WHAT THE EXERCISE ASKS:
Which lines mention "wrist"? Show each one from the listing.

DATA BLOCK:
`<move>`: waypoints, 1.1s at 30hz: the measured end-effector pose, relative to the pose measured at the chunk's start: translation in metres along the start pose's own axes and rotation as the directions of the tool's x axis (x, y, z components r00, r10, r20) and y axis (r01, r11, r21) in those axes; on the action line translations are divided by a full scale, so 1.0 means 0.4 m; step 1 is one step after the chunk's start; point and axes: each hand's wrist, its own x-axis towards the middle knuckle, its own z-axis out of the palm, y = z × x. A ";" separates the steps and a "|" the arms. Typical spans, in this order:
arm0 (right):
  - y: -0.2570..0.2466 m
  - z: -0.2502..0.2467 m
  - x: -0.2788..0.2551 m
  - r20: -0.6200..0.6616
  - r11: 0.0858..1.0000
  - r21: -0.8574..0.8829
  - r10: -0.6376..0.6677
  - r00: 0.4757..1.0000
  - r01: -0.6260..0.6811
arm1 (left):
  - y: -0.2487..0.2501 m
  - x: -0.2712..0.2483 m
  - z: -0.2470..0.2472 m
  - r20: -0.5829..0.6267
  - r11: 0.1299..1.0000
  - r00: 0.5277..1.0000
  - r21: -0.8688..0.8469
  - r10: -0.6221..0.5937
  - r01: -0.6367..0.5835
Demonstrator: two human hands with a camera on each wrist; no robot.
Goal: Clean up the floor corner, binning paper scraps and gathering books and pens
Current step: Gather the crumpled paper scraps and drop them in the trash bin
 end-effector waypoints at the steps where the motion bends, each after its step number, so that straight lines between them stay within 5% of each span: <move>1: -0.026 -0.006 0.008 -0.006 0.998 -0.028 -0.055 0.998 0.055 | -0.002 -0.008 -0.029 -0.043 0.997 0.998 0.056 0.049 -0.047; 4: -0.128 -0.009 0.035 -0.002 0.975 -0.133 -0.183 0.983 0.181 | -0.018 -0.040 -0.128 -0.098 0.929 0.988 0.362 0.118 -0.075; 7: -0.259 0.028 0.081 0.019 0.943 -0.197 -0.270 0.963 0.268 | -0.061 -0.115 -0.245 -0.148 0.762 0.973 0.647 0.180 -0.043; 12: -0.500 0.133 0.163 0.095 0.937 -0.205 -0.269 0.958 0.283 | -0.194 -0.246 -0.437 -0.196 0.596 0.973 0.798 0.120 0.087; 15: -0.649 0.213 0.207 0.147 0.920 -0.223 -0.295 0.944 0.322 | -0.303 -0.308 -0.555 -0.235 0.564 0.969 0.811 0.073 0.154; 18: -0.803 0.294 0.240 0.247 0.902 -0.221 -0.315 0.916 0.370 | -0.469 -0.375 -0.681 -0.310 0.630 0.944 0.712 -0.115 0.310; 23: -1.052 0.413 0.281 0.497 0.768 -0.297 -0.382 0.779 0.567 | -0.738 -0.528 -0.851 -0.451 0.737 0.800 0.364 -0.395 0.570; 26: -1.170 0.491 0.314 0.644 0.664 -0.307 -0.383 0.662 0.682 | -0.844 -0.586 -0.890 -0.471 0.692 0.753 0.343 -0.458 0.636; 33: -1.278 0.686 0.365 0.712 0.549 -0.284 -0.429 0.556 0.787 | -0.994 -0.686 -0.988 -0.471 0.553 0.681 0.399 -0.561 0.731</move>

EXPECTED ANSWER:
`<move>`: waypoints, 1.1s at 30hz: the measured end-effector pose, relative to the pose measured at the chunk's start: translation in metres along the start pose's own axes and rotation as the directions of the tool's x axis (x, y, z components r00, r10, r20) and y axis (r01, r11, r21) in those axes; on the action line translations are divided by a full scale, so 1.0 means 0.4 m; step 1 is one step after the chunk's start; point and axes: each hand's wrist, its own x-axis towards the middle knuckle, its own z-axis out of the palm, y = z × x. A ";" separates the steps and a "|" the arms. Typical spans, in this order:
Demonstrator: two human hands with a camera on each wrist; no robot.

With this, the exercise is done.